During the next G20 summit, Obama will face the combined pressure and challenges of domestic and international economics, politics and diplomacy. As the summit host, the way in which he handles these issues will be a crucial test of leadership and trust for the man who promised to change America and the world.
For Obama, this meeting is a momentous one, because his performance and effectiveness as president is closely tied to its results. Perhaps this summit may not be as successful as the previous one, hosted in London by British Prime Minister Gordon Brown. On the eve of the summit, criticism has been rising against Obama both at home and abroad, including by America’s allies. These criticisms encompass everything from the domestic economy to international financial system reform, from trade protectionism to salary limits for bank executives and from global warming to nuclear disarmament and non-proliferation.
Despite Obama’s monetary policy reform and expansionary fiscal policies in response to the global financial crisis, the U.S., as well as the rest of the world, still needs effective and preventive action to solve the U.S.’s numerous economic problems. Unfortunately, Obama still lacks a clear plan, which worries not only Americans but the rest of the world as well. This is the first challenge.
The second challenge is a nearly irreconcilable rift which has grown between Obama and the E.U. The E.U. is disappointed with Obama’s regulation of the global financial system and efforts to tackle climate change. Despite their demands, the U.S. remains unwilling to establish a salary cap for banking executives, and this in particular has become an issue of contention. On Sept 17, E.U. leaders presented Obama with a declaration asking for clearer salary limits and better performance on the issue of climate change. French president Sarkozy went so far as to threaten to withdraw from the next summit if an agreement could not be reached on salary limits. Although this issue has been mediated, it remains unresolved.
Breaking the Promise of Free Trade
The third challenge is that Obama went back on his word and destroyed trust by breaking his promise to fight trade protectionism at the last G20 summit. In the space of a few months, he has taken several protectionist measures, in particular announcing punitive tire tariffs on the Sept 11, angering China and other emerging market countries.
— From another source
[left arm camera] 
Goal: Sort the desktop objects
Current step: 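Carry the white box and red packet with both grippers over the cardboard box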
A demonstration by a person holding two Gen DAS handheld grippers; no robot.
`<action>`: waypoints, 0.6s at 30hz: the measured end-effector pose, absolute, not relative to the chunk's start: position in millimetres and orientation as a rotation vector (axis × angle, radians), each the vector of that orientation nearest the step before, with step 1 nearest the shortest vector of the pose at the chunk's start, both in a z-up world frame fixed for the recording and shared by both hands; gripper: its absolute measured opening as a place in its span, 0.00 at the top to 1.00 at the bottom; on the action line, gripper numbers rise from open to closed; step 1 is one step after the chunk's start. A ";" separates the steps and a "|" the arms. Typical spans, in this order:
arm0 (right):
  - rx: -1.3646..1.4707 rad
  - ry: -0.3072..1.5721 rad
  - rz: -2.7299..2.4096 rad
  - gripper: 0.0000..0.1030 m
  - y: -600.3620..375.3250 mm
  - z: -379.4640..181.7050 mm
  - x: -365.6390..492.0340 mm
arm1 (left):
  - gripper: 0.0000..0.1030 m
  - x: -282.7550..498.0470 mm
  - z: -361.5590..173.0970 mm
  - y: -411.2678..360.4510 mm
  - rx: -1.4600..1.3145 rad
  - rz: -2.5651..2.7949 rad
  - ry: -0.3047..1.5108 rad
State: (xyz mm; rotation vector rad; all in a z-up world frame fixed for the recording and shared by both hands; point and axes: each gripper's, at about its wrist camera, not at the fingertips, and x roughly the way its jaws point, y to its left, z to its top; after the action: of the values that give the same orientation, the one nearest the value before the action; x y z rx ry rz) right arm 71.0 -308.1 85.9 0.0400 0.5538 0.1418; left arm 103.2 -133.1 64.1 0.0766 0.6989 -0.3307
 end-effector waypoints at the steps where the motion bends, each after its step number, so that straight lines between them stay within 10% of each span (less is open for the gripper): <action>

Obama revived trade protectionism for political reasons, and while this would appear to be done out of self-interest, it benefits no one and in fact may end up harming the initiator. Even worse, by taking the lead in trade protectionism, Obama is setting a terrible example and encouraging other countries to follow suit. However, the worst thing is not just the emergence of trade protectionism, but potential trade wars set off by Obama’s gamble. Undoubtedly, this aggravates the current global economic crisis and damages prospects for recovery.
The fourth challenge is Obama’s punitive tire tariffs, which have angered China and damaged trade relations in light of the upcoming G20 summit. This will certainly create tension and awkwardness during Obama’s next meetings with Chinese president Hu Jintao at the U.N. General Assembly and Pittsburgh G20 summit. Obama has declared several times that U.S.-China relations are the world’s most important ones. The stable and constructive development of these relations benefits not just these two countries but the rest of the world as well.
Therefore, it is probable that Obama will take the initiative to show goodwill toward Hu Jintao and repair relations in their next meeting. Perhaps he will offer some specific promises to amend relations. Fortunately, politics are more important than economics for Chinese people, so Hu Jintao probably will not give him a hard time.
The Pittsburgh Summit Won’t Live Up to its Predecessor
During this summit, Obama is going to try to please China and convince it to continue buying U.S. bonds by advocating its promotion in the IMF, a stance the E.U. opposes. Although the E.U. has already stated that it does not wish to discuss IMF and World Bank adjustments and reforms at this summit, Obama has a different agenda, which is inevitably going to create conflict.
I predicted favorable outcomes for the first and second G20 summits, particular the second one (despite popular opinion to the contrary). In fact, the London summit achieved a surprisingly high level of consensus and positive results. Five months later, these achievements can be summed as follows: cooperation toward economic recovery and world issues and economic efforts toward the E.U., Japan, and the four BRIC nations (Brazil, Russia, India, and China). The U.S. and Chinese economies have stabilized, and the worst is behind us.
However, in the process of fulfilling the common goal of reforming the international finance system, trade protectionism problems arise. According to WTO statistics, up to 150 trade protection measures have been enacted, primarily by G20 countries, with the U.S. accounting for over 10 percent of this figure.
U.S. conduct does not just set a bad example, it also runs the risk of spreading trade protectionism and sparking worldwide trade wars. An agreement which would reduce, suppress or reject trade protectionism and review or annul current protectionist measures would greatly benefit struggling nations. Unfortunately, this is unlikely to happen, because since Obama is unwilling, and so are other countries. Little progress will be made on the summit’s other issues either. The pressure and challenges Obama faces in this summit cannot be readily resolved, and thus this summit will be a disappointment to Americans and the rest of the world.